## [WHAT IS NEEDED]
Pictures within the data are to be left out; everything else must be reproduced exactly.

*** COLLECTED DATA ***

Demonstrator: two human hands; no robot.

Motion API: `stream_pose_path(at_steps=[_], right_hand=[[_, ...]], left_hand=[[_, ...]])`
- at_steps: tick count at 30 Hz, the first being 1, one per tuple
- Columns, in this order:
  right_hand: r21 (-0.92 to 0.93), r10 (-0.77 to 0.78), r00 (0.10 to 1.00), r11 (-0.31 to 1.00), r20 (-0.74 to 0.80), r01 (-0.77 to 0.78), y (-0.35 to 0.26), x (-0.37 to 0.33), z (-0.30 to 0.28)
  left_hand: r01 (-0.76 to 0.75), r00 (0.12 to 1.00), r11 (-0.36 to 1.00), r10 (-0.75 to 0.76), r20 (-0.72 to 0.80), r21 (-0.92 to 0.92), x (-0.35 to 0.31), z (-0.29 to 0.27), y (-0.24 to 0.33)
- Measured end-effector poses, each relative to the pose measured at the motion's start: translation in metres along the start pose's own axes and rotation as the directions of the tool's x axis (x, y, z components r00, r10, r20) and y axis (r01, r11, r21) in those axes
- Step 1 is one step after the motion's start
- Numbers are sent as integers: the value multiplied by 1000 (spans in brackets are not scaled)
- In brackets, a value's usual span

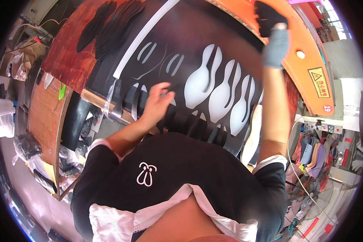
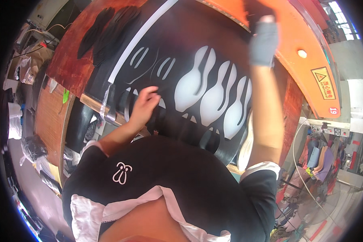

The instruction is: The person repeatedly places white insole-shaped pieces onto a black sheet on a workbench, aligns them, and occasionally removes and repositions them. The person also gathers black trim pieces and places them into a white sack.

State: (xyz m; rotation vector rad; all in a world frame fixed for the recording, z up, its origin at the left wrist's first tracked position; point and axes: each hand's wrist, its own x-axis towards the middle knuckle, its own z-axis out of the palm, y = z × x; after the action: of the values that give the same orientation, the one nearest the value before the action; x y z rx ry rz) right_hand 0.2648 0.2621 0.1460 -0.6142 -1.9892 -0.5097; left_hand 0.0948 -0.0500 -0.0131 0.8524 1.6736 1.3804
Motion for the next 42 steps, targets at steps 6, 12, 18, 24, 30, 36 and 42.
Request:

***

## [ANSWER TO THIS PROBLEM]
Demonstrator: two human hands; no robot.

Motion API: `stream_pose_path(at_steps=[_], right_hand=[[_, ...]], left_hand=[[_, ...]])`
- at_steps: tick count at 30 Hz, the first being 1, one per tuple
- Columns, in this order:
  right_hand: r21 (-0.92 to 0.93), r10 (-0.77 to 0.78), r00 (0.10 to 1.00), r11 (-0.31 to 1.00), r20 (-0.74 to 0.80), r01 (-0.77 to 0.78), y (-0.35 to 0.26), x (-0.37 to 0.33), z (-0.30 to 0.28)
  left_hand: r01 (-0.76 to 0.75), r00 (0.12 to 1.00), r11 (-0.36 to 1.00), r10 (-0.75 to 0.76), r20 (-0.72 to 0.80), r21 (-0.92 to 0.92), x (-0.35 to 0.31), z (-0.29 to 0.27), y (-0.24 to 0.33)
- Measured end-effector poses, each relative to the pose measured at the motion's start: translation in metres along the start pose's own axes and rotation as the directions of the tool's x axis (x, y, z components r00, r10, r20) and y axis (r01, r11, r21) in those axes
- Step 1 is one step after the motion's start
- Numbers are sent as integers: the value multiplied by 1000 (spans in brackets are not scaled)
- In brackets, a value's usual span


The instruction is: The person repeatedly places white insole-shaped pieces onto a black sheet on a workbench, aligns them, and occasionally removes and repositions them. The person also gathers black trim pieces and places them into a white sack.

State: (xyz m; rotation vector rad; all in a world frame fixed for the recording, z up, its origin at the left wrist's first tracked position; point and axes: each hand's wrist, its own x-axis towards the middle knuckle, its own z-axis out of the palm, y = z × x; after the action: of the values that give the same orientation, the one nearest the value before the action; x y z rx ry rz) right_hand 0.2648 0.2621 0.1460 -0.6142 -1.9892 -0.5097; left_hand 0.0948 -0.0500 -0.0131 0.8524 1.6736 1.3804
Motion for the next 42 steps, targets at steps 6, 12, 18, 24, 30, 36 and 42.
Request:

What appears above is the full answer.